EXERCISE OBJECTIVE: Everything from the line containing "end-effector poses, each" through the line containing "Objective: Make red" should be repeated exactly, and nothing else from the data.

DATA BLOCK:
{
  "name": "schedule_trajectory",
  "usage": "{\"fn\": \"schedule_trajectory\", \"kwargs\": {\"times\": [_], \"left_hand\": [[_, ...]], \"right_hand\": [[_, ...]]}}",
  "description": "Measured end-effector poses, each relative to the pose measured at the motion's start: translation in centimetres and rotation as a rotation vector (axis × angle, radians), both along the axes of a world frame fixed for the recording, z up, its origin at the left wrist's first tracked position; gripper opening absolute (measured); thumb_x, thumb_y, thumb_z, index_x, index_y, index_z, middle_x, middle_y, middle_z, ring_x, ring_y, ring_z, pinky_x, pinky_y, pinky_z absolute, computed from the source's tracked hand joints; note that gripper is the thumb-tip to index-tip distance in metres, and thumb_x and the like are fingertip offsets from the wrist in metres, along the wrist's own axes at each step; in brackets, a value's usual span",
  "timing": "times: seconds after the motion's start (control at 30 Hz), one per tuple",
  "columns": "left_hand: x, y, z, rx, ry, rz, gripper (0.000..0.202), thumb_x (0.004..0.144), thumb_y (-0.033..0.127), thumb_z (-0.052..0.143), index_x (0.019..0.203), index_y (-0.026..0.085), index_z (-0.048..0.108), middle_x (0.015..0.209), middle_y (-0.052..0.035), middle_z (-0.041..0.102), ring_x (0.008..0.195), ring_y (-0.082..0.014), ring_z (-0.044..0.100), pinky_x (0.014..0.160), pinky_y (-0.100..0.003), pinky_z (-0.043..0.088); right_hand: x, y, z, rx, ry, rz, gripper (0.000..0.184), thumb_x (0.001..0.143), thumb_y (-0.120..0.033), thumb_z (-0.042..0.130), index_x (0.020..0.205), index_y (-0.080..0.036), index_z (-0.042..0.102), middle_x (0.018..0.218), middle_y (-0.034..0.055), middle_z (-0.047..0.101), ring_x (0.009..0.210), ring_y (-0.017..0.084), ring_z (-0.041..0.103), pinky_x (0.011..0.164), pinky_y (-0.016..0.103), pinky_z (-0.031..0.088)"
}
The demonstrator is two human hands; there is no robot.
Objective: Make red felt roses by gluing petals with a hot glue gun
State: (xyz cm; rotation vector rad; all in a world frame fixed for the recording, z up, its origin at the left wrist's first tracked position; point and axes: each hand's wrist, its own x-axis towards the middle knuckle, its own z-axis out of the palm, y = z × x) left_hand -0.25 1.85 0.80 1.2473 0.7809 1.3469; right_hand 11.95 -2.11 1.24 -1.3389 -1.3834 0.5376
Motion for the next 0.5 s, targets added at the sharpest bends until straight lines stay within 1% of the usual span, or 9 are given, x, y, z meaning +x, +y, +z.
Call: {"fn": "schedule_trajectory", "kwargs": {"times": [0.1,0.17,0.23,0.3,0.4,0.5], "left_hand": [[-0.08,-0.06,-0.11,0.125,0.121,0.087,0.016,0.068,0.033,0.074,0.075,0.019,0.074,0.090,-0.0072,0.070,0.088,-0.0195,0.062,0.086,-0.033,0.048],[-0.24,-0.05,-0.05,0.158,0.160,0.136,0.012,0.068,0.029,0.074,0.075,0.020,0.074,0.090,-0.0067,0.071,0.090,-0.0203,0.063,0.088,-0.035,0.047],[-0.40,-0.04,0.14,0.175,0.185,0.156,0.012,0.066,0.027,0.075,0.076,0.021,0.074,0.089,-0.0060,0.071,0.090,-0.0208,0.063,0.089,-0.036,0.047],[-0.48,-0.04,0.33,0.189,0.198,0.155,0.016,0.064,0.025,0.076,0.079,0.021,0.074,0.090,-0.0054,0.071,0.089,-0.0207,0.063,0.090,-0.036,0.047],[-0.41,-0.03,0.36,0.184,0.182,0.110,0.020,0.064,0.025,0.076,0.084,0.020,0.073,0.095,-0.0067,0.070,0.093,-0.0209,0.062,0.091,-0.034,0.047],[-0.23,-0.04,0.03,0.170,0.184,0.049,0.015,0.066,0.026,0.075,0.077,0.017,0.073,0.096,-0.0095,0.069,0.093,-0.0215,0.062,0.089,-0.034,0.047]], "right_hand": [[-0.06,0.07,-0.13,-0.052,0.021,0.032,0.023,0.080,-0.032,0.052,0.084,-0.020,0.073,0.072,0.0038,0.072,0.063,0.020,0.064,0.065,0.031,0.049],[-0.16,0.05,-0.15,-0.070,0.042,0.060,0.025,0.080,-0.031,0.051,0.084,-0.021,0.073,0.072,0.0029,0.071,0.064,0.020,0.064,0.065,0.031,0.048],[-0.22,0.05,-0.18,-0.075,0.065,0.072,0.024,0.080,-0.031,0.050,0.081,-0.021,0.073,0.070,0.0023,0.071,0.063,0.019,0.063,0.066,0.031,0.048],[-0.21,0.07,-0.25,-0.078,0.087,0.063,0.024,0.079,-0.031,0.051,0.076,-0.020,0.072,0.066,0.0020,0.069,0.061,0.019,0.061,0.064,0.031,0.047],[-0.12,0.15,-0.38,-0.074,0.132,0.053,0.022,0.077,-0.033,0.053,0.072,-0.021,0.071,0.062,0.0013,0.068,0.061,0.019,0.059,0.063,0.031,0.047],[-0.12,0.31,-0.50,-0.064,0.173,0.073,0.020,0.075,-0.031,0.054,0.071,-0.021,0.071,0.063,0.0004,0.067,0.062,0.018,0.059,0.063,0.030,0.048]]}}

RESPONSE FOR THIS EXERCISE:
  "description": "Measured end-effector poses, each relative to the pose measured at the motion's start: translation in centimetres and rotation as a rotation vector (axis × angle, radians), both along the axes of a world frame fixed for the recording, z up, its origin at the left wrist's first tracked position; gripper opening absolute (measured); thumb_x, thumb_y, thumb_z, index_x, index_y, index_z, middle_x, middle_y, middle_z, ring_x, ring_y, ring_z, pinky_x, pinky_y, pinky_z absolute, computed from the source's tracked hand joints; note that gripper is the thumb-tip to index-tip distance in metres, and thumb_x and the like are fingertip offsets from the wrist in metres, along the wrist's own axes at each step; in brackets, a value's usual span",
  "timing": "times: seconds after the motion's start (control at 30 Hz), one per tuple",
  "columns": "left_hand: x, y, z, rx, ry, rz, gripper (0.000..0.202), thumb_x (0.004..0.144), thumb_y (-0.033..0.127), thumb_z (-0.052..0.143), index_x (0.019..0.203), index_y (-0.026..0.085), index_z (-0.048..0.108), middle_x (0.015..0.209), middle_y (-0.052..0.035), middle_z (-0.041..0.102), ring_x (0.008..0.195), ring_y (-0.082..0.014), ring_z (-0.044..0.100), pinky_x (0.014..0.160), pinky_y (-0.100..0.003), pinky_z (-0.043..0.088); right_hand: x, y, z, rx, ry, rz, gripper (0.000..0.184), thumb_x (0.001..0.143), thumb_y (-0.120..0.033), thumb_z (-0.042..0.130), index_x (0.020..0.205), index_y (-0.080..0.036), index_z (-0.042..0.102), middle_x (0.018..0.218), middle_y (-0.034..0.055), middle_z (-0.047..0.101), ring_x (0.009..0.210), ring_y (-0.017..0.084), ring_z (-0.041..0.103), pinky_x (0.011..0.164), pinky_y (-0.016..0.103), pinky_z (-0.031..0.088)"
}
The demonstrator is two human hands; there is no robot.
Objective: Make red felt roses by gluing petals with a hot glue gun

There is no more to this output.